Not a mistake in the formulas.
It is a structural limitation.
The problem is that the most dangerous risks often do not follow the past.
Further reading: Dowd, K., Cotter, J., Humphrey, C., & Woods, M. (2008). How unlucky is 25-sigma? Journal of Portfolio Management, 34(4), 76–80.
After 2008: accepting model risk
After the 2008 crisis, the key lesson wasn’t just to find better formulas.
It was to accept that no model escapes model risk.
And more importantly:
We must never forget that the ruler we rely on may completely fail when the world shifts beyond its assumptions.
Bringing this into the LLM world
This connects directly to LLM systems.
We are using rulers designed for “normal days” to measure systems with three properties at once:
- Stochasticity — outputs are not identical each time
- Privilege — the system can access and act on important data and tools
- Adversary — unlike finance, there are actors actively trying to push the system into failure
Financial markets do have adversarial behaviors (price manipulation, spoofing, front-running), but the difference is targeting.
In LLMs, attacks are designed specifically for the system’s behavior and attack surface—not just exploiting market inefficiencies, but actively searching for failure modes embedded in the system itself.
From fat tails to adversarial tails
Statistically, this resembles fat tails—extreme events happening more often than expected.
But LLMs go beyond that:
- The distribution is non-stationary (it keeps changing)
- There are active agents pulling the tail outward
Even worse, some risks are not just rare events.
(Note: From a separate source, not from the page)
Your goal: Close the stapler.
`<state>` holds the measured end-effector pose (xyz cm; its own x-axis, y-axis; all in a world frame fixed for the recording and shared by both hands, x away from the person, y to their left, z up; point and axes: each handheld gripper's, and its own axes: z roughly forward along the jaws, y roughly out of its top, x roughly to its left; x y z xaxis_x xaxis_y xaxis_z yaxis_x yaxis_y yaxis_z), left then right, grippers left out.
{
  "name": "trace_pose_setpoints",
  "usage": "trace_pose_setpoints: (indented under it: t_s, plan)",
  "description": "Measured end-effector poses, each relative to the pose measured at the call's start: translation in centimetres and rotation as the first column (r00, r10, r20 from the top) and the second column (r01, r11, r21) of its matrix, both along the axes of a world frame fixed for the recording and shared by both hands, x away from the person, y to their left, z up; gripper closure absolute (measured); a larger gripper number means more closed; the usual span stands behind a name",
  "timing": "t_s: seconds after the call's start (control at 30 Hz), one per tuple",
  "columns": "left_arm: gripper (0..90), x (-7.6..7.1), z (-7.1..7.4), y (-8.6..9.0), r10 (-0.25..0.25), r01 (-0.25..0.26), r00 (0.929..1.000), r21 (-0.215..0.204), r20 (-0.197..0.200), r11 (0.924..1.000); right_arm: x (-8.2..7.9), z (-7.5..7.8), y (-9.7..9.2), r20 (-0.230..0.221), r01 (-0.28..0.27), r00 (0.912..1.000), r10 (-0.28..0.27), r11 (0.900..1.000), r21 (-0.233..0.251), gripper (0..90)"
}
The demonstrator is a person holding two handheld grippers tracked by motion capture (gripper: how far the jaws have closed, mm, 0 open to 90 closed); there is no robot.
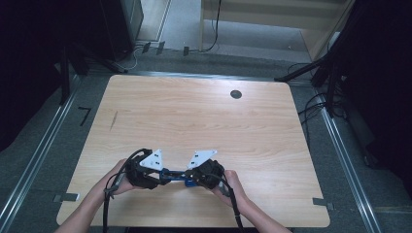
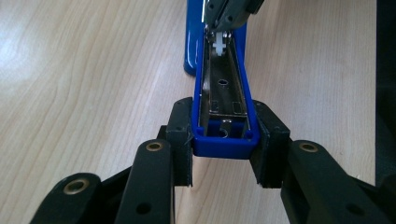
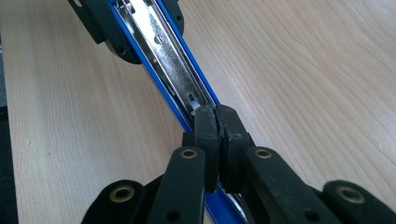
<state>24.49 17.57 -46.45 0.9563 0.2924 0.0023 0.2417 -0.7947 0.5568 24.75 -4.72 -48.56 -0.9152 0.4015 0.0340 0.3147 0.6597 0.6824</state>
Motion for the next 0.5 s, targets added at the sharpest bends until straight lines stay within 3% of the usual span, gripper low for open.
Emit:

They are:
Discovered, repeatable vulnerabilities waiting to be reused.
Why benchmarks are not enough
Testing LLMs with standard benchmarks is like backtesting a portfolio during calm market periods.
It tells you how the system behaves under normal conditions—but not how it breaks under pressure.
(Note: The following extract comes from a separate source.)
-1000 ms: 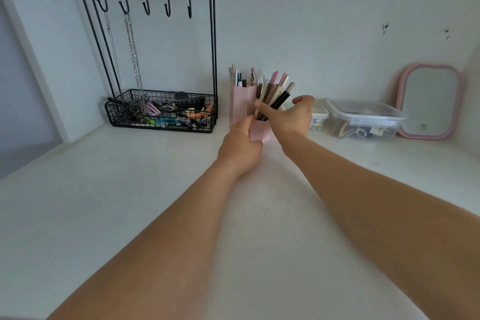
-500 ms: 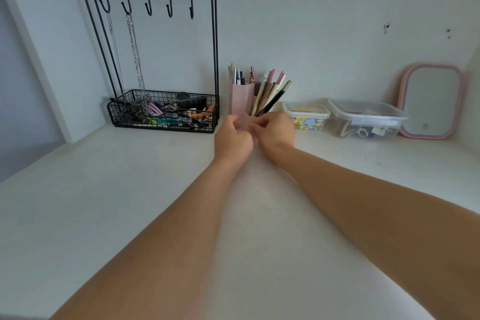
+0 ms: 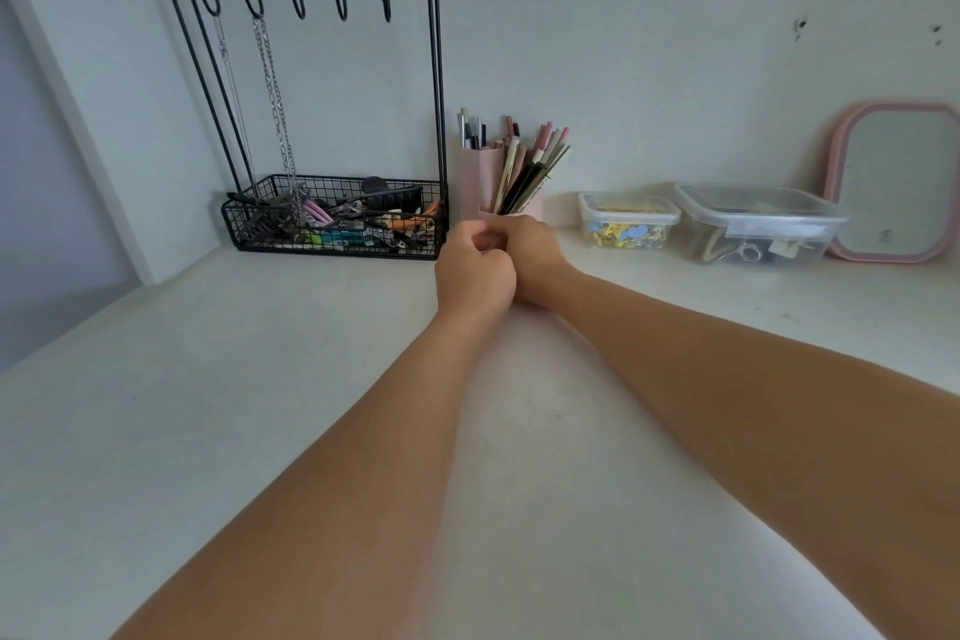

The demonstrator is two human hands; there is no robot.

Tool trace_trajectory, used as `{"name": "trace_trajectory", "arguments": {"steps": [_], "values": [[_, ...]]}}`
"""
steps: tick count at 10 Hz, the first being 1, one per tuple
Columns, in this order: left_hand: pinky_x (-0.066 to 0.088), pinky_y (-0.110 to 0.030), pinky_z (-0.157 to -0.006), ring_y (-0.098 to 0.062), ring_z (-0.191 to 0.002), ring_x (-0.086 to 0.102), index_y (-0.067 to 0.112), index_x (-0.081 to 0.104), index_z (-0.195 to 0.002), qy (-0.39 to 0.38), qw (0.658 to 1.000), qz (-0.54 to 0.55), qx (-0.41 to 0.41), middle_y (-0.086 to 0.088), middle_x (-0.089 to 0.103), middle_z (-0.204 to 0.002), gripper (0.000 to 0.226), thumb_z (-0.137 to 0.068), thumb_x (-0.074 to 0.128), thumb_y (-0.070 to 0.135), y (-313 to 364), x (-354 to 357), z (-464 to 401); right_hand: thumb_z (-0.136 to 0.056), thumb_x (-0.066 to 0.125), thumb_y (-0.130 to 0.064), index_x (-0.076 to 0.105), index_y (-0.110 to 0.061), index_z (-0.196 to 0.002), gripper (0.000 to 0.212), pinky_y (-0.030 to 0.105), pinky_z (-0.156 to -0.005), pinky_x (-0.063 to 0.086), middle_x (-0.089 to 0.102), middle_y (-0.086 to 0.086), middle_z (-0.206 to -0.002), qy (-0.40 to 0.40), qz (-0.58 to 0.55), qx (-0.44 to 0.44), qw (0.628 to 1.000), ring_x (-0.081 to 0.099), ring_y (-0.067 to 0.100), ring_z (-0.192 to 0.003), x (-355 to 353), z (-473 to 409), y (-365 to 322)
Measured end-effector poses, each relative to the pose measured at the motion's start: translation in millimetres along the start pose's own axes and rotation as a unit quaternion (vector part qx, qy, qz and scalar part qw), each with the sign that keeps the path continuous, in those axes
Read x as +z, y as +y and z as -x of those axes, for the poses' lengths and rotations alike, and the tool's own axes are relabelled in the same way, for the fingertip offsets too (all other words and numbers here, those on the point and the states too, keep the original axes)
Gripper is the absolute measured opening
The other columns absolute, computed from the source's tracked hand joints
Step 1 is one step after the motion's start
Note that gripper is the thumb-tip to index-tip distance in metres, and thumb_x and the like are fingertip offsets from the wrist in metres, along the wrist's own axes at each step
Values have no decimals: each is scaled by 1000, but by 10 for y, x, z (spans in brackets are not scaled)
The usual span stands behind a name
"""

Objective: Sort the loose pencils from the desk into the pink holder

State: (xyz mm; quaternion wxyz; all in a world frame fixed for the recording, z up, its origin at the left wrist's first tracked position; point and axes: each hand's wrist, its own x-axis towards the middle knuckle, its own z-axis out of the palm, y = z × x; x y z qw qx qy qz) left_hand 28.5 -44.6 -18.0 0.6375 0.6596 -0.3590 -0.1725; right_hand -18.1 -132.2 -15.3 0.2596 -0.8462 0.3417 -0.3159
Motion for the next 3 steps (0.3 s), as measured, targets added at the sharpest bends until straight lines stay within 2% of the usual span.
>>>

That’s why adversarial evaluations are emerging: to simulate attackers who adapt and search for weaknesses.
When scale makes failure inevitable
As systems grow large enough, the failure of our “ruler” becomes unavoidable.
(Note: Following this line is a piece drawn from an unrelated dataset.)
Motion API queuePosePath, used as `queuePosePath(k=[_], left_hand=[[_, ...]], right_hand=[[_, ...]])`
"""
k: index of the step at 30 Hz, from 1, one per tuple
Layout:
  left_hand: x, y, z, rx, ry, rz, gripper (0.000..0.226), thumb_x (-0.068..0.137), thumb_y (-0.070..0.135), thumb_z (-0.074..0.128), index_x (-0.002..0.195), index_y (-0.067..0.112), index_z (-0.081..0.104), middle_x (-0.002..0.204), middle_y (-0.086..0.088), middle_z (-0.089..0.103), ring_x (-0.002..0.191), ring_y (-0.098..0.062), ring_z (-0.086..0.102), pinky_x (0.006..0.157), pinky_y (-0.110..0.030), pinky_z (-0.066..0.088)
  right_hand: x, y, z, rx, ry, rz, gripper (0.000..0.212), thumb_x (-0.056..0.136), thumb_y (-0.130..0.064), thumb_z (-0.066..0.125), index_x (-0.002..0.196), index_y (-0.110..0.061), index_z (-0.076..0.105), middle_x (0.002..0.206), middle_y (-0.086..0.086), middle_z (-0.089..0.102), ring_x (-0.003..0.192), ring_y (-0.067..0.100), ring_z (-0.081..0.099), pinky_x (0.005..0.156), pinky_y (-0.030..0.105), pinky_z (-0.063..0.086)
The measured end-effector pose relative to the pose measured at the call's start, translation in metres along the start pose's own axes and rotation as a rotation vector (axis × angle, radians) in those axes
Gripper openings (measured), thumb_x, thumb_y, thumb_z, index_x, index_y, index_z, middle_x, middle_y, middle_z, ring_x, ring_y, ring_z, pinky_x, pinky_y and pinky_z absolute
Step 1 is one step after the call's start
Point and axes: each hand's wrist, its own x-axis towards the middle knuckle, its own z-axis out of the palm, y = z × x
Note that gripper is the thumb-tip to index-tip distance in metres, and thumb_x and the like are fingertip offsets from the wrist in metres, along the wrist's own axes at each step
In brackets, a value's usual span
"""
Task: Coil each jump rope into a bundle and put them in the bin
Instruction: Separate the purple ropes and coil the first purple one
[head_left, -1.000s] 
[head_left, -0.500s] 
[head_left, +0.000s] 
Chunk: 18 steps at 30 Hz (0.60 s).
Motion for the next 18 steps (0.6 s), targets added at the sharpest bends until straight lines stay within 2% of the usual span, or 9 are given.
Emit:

In probability, rare events become inevitable with enough time and scale.
When LLMs are deployed:
- to millions of users
- over long periods
- with real system integrations
Three things happen simultaneously:
1. Time
Rare edge cases eventually occur.
A system tested for hundreds of hours can still fail in month four—because testing has scope limits, but reality doesn’t.
2. People
A more diverse population—including adversarial users—interacts with the system in unexpected ways.
Not just direct jailbreaks, but:
- context manipulation
- language tricks
- role-play
- malicious documents
There’s also an incentive mismatch:
- Testing teams stop when scope is complete
- Real users keep exploring (they’ve paid for it)
Ironically, paying users may explore systems more deeply than bounded test teams.
Even bug bounty programs don’t fully solve this:
- high-skill individuals often don’t participate due to friction
- yet they still use the system—and may discover vulnerabilities anyway
3. Propagation
This is no longer probability—it becomes contagion.
Once a vulnerability is discovered:
- it spreads via Discord, Reddit, templates
- it evolves and mutates
Unlike random failures, exploits have:
- memory
- learning
- replication
Behavioral vulnerabilities in LLMs rarely disappear completely. Even if one pattern is patched, the underlying principle often survives and reappears in new forms.
What once required expertise becomes copy-paste.
The question changes
The question is no longer:
“Will something bad happen?”
But:
“When will it happen?”
The lesson from finance
Even with sophisticated tools, if the underlying assumptions are wrong, the numbers only create a false sense of safety.
The real risk remains in the blind spots.
In LLM systems, the issue goes further:
We don’t just use the ruler—we turn it into a target.
Benchmarks, defense rates, evaluation scores become optimization goals rather than tools for understanding risk.
And when that happens, something deeper breaks:
- developers optimize for metrics
- evaluators optimize for metrics
- attackers optimize against metrics
A measurement designed to observe risk becomes a mechanism that distorts risk.
This is Goodhart’s Law.
And that’s where the next post begins.
English translation by ChatGPT (GPT-5.2), from the original Thai text.